High-achievers look for effective systems to implement because they know with the right systems in place, goals are attained automatically.

A big difference between successful and unsuccessful people is habits.

Habits are the one thing that can make or break your results.

Habits are also the thing that helped me lose more than 30 kg and turn my health and fitness around.

Therefore, I’m a huge proponent of putting good habits in place.

Habits are just a type of system, effectively.

They are automatic actions/behaviours you do over time without thinking that yield a certain result.

Now, of course, there are positive and negative habits.

But both have an equal amount of power.

Negative habits can destroy your results just as much as positive habits can create them.

Therefore, it’s super important to be aware of your current habits; both personally and professionally.

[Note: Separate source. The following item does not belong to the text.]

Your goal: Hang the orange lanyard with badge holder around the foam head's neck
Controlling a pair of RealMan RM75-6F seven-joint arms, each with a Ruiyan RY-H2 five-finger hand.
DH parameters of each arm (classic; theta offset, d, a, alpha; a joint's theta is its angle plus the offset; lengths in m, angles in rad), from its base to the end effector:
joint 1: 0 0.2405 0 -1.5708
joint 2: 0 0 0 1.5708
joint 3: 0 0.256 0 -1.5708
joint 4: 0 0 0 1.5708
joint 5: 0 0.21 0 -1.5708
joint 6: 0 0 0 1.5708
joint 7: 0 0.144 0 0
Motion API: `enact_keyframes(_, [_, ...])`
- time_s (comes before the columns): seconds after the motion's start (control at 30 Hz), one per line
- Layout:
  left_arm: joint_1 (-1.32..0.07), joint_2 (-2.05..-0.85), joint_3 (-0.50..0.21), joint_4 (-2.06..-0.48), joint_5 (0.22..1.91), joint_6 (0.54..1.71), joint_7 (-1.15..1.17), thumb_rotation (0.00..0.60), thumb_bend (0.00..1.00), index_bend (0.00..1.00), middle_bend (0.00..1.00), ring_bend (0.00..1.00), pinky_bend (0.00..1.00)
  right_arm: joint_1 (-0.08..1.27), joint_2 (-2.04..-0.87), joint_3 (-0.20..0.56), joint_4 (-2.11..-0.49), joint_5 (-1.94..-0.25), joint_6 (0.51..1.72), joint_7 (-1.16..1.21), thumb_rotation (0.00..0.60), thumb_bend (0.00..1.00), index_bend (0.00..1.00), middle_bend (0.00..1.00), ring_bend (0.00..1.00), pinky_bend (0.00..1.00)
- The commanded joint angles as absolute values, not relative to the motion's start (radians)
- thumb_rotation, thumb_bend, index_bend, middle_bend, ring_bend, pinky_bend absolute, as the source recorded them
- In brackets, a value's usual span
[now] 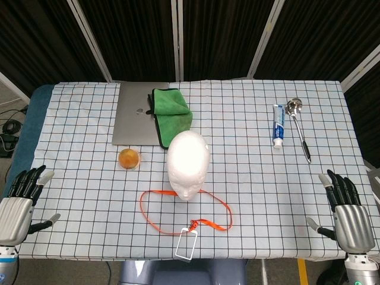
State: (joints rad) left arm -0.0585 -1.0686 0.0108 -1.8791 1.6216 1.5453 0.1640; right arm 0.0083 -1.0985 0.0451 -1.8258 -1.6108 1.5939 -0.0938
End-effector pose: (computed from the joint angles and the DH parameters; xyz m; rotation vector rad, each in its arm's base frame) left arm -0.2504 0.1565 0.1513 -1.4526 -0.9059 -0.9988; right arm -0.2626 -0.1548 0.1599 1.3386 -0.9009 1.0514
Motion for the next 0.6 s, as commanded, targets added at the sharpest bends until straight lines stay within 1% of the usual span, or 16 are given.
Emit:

What do you do consistently, without thinking, that is giving you certain results at this moment?

It only takes one or two habits to either make or break your desired results.

The high-achievers are always looking for the most effective habits (systems) to put in place that will serve their desired outcomes.

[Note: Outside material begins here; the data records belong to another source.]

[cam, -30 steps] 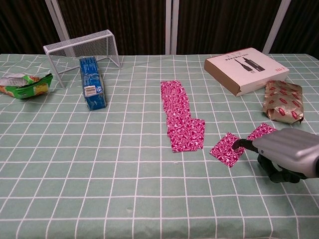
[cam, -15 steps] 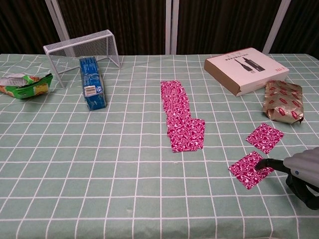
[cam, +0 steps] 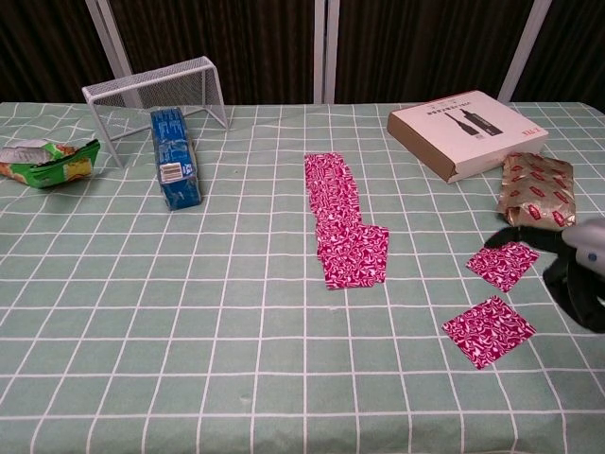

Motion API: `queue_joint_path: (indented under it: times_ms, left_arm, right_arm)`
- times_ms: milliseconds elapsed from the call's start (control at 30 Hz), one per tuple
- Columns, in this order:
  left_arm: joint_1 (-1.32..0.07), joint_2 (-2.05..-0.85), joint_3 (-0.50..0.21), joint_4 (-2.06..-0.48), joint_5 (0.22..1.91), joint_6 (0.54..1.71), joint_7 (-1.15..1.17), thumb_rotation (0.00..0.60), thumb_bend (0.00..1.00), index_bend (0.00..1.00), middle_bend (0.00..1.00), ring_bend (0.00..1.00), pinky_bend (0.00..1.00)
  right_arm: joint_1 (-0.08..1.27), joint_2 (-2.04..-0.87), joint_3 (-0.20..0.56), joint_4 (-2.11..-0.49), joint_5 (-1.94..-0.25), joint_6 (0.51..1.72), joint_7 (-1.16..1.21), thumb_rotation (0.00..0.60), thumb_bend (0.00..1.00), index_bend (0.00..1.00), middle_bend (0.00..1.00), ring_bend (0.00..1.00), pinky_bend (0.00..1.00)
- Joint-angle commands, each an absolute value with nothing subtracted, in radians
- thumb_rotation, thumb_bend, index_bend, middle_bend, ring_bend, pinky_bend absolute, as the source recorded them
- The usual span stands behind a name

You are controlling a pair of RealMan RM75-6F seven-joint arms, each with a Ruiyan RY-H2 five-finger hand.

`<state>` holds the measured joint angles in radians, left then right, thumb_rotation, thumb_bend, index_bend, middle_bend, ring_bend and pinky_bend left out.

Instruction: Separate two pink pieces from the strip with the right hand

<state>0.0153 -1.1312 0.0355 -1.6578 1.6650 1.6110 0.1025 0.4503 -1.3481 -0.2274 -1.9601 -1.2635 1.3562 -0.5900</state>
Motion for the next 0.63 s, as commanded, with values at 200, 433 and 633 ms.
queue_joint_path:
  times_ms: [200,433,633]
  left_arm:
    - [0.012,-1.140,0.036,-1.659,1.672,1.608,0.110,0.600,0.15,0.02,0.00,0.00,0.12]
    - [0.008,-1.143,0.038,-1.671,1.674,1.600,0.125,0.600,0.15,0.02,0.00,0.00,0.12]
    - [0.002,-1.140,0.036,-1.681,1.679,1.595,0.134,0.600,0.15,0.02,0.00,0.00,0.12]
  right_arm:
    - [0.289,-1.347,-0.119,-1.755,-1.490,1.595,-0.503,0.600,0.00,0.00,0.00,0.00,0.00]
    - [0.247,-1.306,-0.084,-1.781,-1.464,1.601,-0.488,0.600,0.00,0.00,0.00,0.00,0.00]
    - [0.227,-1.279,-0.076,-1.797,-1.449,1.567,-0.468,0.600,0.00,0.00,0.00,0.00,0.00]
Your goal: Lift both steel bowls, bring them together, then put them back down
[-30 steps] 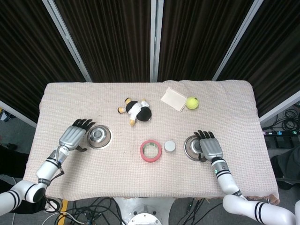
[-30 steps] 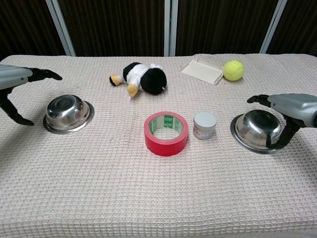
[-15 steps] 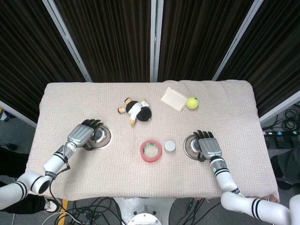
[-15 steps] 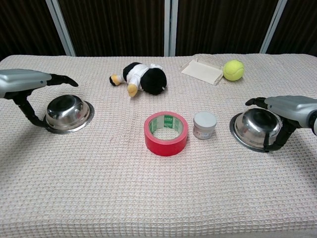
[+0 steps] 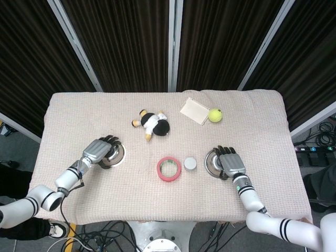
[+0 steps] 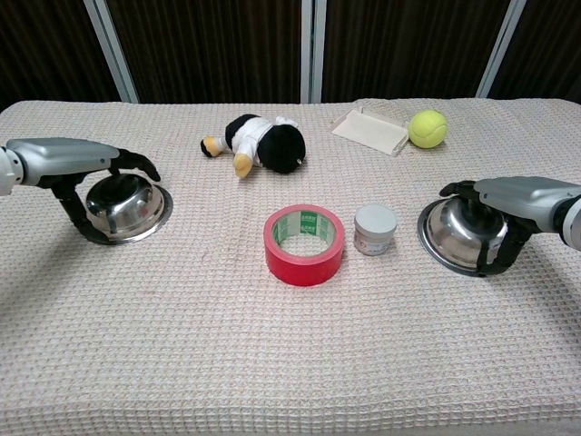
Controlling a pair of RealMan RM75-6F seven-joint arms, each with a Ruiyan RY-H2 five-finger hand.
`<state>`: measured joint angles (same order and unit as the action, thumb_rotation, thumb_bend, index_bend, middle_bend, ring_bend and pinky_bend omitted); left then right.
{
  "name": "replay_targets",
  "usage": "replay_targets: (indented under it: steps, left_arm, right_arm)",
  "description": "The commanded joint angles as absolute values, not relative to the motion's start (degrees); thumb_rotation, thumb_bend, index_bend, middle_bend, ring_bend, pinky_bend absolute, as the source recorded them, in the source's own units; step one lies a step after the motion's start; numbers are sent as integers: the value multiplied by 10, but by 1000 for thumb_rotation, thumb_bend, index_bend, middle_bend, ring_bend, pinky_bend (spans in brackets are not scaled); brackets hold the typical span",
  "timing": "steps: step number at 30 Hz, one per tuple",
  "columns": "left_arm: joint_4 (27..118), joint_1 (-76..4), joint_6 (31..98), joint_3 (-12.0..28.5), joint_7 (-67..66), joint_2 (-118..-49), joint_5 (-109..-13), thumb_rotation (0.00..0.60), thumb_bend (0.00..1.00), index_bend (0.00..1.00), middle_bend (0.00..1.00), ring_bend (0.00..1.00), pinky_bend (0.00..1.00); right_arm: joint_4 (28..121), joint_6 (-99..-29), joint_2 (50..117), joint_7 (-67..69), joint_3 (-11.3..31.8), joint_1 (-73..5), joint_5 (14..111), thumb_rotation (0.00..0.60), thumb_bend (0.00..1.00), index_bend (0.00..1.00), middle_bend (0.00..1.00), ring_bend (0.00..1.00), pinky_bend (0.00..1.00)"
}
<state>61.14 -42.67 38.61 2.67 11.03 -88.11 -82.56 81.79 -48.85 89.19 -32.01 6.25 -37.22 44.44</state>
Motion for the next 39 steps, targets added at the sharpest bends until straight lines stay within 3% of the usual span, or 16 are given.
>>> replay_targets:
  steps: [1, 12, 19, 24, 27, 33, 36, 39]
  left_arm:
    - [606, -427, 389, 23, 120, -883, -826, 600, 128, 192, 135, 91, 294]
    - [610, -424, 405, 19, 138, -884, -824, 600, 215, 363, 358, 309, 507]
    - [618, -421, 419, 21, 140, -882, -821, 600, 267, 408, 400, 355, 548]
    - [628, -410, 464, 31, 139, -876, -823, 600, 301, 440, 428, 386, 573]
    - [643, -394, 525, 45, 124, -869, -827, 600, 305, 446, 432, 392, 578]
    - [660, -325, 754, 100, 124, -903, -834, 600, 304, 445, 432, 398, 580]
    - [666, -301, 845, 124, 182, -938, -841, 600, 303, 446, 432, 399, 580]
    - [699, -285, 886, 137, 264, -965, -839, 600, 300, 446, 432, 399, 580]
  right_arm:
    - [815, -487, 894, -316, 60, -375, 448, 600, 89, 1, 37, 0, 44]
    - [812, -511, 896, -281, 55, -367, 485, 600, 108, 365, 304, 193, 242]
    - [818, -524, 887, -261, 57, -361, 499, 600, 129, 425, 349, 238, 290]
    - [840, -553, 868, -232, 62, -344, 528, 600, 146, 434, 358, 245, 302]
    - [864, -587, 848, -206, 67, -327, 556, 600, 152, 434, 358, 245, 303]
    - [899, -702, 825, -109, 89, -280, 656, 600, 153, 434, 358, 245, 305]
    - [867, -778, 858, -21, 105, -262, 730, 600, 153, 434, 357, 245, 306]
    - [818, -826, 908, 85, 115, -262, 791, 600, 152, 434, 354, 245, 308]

They don’t rely on one or two things done sporadically and inconsistently.

They definitely do not rely on luck.

They do the research, find the best system, and apply it diligently.

They are not lucky, but wise.

They have priorities

Having too many priorities results in having none.

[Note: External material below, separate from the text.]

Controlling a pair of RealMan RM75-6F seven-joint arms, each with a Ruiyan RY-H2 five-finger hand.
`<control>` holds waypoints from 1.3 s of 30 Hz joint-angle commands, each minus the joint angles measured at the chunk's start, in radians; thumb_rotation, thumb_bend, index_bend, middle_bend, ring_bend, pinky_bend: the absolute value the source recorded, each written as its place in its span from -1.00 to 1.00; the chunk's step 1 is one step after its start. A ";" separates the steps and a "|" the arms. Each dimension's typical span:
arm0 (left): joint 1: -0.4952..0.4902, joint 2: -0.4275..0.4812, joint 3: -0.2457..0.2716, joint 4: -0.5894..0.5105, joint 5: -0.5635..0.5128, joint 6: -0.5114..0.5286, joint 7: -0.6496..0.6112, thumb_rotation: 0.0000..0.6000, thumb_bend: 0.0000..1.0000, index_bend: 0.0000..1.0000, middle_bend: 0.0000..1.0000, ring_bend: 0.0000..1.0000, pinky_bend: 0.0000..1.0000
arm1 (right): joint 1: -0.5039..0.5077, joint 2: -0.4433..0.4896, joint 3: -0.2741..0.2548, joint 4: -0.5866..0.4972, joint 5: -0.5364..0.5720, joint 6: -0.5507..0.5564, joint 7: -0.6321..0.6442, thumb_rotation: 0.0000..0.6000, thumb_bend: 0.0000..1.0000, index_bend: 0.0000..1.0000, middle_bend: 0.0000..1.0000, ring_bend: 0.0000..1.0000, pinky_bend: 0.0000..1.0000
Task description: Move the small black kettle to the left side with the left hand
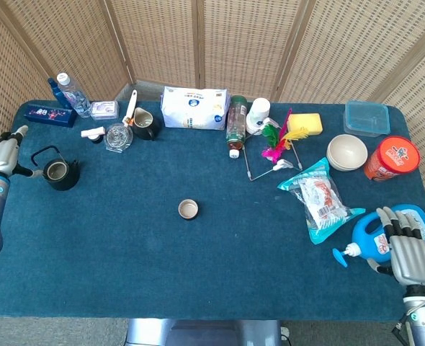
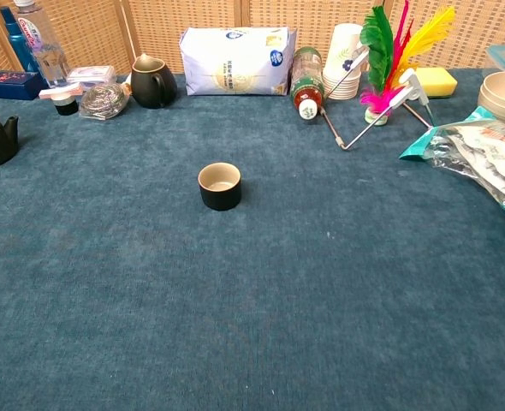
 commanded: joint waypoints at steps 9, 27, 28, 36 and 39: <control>-0.056 -0.129 -0.010 0.228 -0.097 -0.165 0.008 1.00 -0.90 -1.00 -0.80 -1.00 -0.91 | 0.017 -0.024 0.001 0.009 0.020 -0.026 -0.030 1.00 -1.00 -1.00 -1.00 -1.00 -1.00; -0.100 -0.173 -0.037 0.310 -0.060 -0.211 -0.028 1.00 -0.61 -0.76 -0.50 -0.51 -0.25 | 0.030 -0.031 -0.004 0.018 0.035 -0.054 -0.024 1.00 -1.00 -1.00 -1.00 -1.00 -1.00; -0.101 -0.172 -0.036 0.307 -0.062 -0.213 -0.026 1.00 -0.56 -0.75 -0.49 -0.50 -0.24 | 0.030 -0.031 -0.005 0.017 0.035 -0.056 -0.023 1.00 -1.00 -1.00 -1.00 -1.00 -1.00; -0.115 -0.180 -0.027 0.313 -0.084 -0.223 -0.006 1.00 -0.37 -0.69 -0.39 -0.38 -0.06 | 0.035 -0.030 -0.008 0.016 0.039 -0.067 -0.018 1.00 -1.00 -1.00 -1.00 -1.00 -1.00; -0.121 -0.188 -0.023 0.320 -0.087 -0.215 0.005 1.00 -0.31 -0.57 -0.22 -0.19 0.08 | 0.037 -0.031 -0.009 0.018 0.045 -0.073 -0.018 1.00 -1.00 -1.00 -1.00 -1.00 -1.00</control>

You can’t be a world-class artist, dog trainer, yoga expert, and bowler.

I mean, some people can, but most cannot.

Most of us have to be strong enough to whittle down your priorities to the few that truly matter the most to you.

That’s a good way to improve your chances of mastery and success.

Channelling your strengths and aligning your values with your goals, is a smart way of setting yourself up for more success.

Running around after every shiny object or opportunity is not.

Having too many priorities is a path to mediocrity.

  • What are you really passionate about?
  • What is really important to you?
  • What do you love doing?
  • What will you do, even if you don’t get paid for it?
  • What are you really good at?
  • What do you suck at?

How much do the answers to these few questions play a role in your decision-making at the moment?

Always remember that energy flows where focus goes.

Or, whatever you focus on expands.

When you choose to focus on too many things at once, you do it at your own peril.

Your results will suffer.

You might feel like you’re achieving heaps because you’re so busy, but the truth is, you’re actually doing everything half mast.

The top 1% make networking a priority

You can never have too many friends or know too many people.

Having many long-term acquaintances can be powerful. You’ll have a constant supply of assistance and opportunities.

Knowing the right people is an important part of becoming part of the top 1%.

I have a belief that the quickest way to achieve any result in life, is through other people.

That doesn’t mean they achieve your results on your behalf, but it means they are a resource we can all tap into.

Think about it like this – every result that you desire has already been achieved by someone else somewhere in the world.

Now, rather than going at it from scratch, doesn’t it make more sense learning from those people and apply in what they can teach?

Why reinvent the wheel if it’s already been invented?

A lot of people want to be unique and therefore spend a lot of time trying to figure things out themselves. And that’s great.

I believe we all have to learn and grow our knowledge and skills.

But, for the sake of rapid application (the whole knowledge Vs. action issue we talked about before), we have to speed up the learning process.

And the fastest way to do this is by learning from others who have already achieved what we want to achieve.

High-achievers understand this.

The bottom 99% fluff around in mediocrity and ignorance.

Here’s my challenge to you this month:

  • Write down anyone result you would like to achieve over the next six months.
  • Once you have that, find someone (in the off-line or online world) and start modelling some of the principles they teach or embody.

By doing this, you will fast track your results, guaranteed.

They make money a priority

They’re not just good at saving.

High-achievers are also good at investing their money wisely.

They pay their bills on time, avoid unnecessary debt, and get professional help when necessary.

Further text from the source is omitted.